Late-Night Headlines
Bloomberg:
- The Senate Finance Committee is discussing whether to apply Medicare taxes to capital gains and other non-wage income to help pay for an overhaul of the U.S. health-care system, two people familiar with the talks said. The move would potentially raise hundreds of billions of dollars in revenue over the next decade by boosting taxes by 1.45 percentage points on income from dividends, interest, partnerships and rentals, the people said. Dividends and long- term capital gains are now taxed at 15 percent. The proposal, modeled after a plan released this week by Citizens for Tax Justice, would force people living off investments to contribute taxes to the health-care system, said Steve Wamhoff, legislative director for the Washington research group. It was raised yesterday in a closed-door meeting of Finance Committee Democrats, according to people in the room. Senate and House lawmakers are struggling to find ways to finance the $1 trillion health-care overhaul, President Barack Obama’s top domestic priority. Meanwhile, a group of self-proclaimed fiscally conservative Democrats known as the “Blue Dogs” raised “strong reservations” about a draft of legislation being considered in the House of Representatives, saying it doesn’t reduce costs enough within the system. “We cannot simply ‘add’ new consumers to a broken system,” 40 members of the group wrote in a letter to House Speaker Nancy Pelosi of California and Majority Leader Steny Hoyer of Maryland. The Blue Dogs also urged caution in setting new requirements for small-business owners to participate in the system. They said hospitals and doctors should be paid market rates in any government-sponsored system; reforms must benefit rural areas; and Republican support should be sought.

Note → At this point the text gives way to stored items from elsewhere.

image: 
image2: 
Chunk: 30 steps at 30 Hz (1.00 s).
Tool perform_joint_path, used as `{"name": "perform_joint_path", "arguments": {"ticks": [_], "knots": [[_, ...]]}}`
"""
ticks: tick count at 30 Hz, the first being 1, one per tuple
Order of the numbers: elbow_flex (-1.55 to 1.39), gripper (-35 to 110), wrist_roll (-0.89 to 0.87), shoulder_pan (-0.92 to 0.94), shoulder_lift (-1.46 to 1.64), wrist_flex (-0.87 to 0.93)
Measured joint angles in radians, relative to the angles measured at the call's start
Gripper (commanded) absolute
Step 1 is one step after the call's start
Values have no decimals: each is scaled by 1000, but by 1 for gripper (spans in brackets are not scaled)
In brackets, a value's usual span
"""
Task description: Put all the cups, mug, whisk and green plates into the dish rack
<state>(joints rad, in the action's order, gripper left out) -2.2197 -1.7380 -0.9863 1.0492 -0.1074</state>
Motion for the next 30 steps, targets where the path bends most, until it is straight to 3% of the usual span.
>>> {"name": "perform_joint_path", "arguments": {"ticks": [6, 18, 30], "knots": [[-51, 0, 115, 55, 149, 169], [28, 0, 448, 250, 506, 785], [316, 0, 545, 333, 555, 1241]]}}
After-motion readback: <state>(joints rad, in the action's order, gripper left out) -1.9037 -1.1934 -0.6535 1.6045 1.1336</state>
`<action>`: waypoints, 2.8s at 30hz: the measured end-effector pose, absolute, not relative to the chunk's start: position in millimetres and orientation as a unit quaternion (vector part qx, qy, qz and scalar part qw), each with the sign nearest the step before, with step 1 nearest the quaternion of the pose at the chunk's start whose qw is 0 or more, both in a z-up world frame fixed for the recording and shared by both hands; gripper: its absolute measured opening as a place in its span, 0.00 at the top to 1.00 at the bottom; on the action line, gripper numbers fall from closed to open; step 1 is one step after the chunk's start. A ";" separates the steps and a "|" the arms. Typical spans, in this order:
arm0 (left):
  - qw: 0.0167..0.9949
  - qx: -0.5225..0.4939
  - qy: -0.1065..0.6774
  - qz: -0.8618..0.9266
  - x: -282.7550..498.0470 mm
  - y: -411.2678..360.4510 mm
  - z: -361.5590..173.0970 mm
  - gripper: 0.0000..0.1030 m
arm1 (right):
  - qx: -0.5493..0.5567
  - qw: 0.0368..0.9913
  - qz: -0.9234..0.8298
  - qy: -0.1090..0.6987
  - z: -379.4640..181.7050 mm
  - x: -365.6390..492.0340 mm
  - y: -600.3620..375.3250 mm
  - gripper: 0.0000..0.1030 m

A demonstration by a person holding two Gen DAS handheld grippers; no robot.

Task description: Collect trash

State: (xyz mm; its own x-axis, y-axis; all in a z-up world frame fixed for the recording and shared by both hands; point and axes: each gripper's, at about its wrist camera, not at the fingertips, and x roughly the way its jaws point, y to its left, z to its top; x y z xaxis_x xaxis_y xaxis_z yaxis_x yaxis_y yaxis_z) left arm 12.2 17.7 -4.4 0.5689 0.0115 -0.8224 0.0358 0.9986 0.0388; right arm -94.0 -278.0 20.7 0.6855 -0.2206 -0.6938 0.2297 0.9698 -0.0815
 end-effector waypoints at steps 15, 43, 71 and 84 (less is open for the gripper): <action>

- Federal Reserve Bank of St. Louis President James Bullard said he doesn’t expect a U.S. economic recovery to falter or central bankers to make errors in their policy on inflation. “We are going to have just the right policy to get the right inflation rate,” Bullard said today in a Bloomberg Television interview. “I do not buy into the stories about the Fed making a mistake one way or the other going forward.”
- The size of the Federal Reserve’s balance sheet shrank for a third straight week, falling below $2 trillion for the first time since March, as lending to banks in the U.S. and abroad declined.
- Shaw Group Inc.(SGR), the Baton Rouge, Louisiana-based builder of power plants, said 2009 profit will be lower than projected after third-quarter profit fell 85 percent. Shaw fell $1.47, or 5.6 percent, to $24.69 at 6:06 p.m. in electronic trading after the close of the New York Stock Exchange.
- North Korea’s pursuit of ballistic missile technology and weapons of mass destruction poses a “significant threat” that could spur a “limited” Asian arms race, the nominee for top U.S. Pacific commander said. North Korea’s neighbors might “seek to enhance their own deterrent and defense capabilities” to counter its moves, Admiral Robert Willard told the Senate Armed Services Committee today at his nomination hearing.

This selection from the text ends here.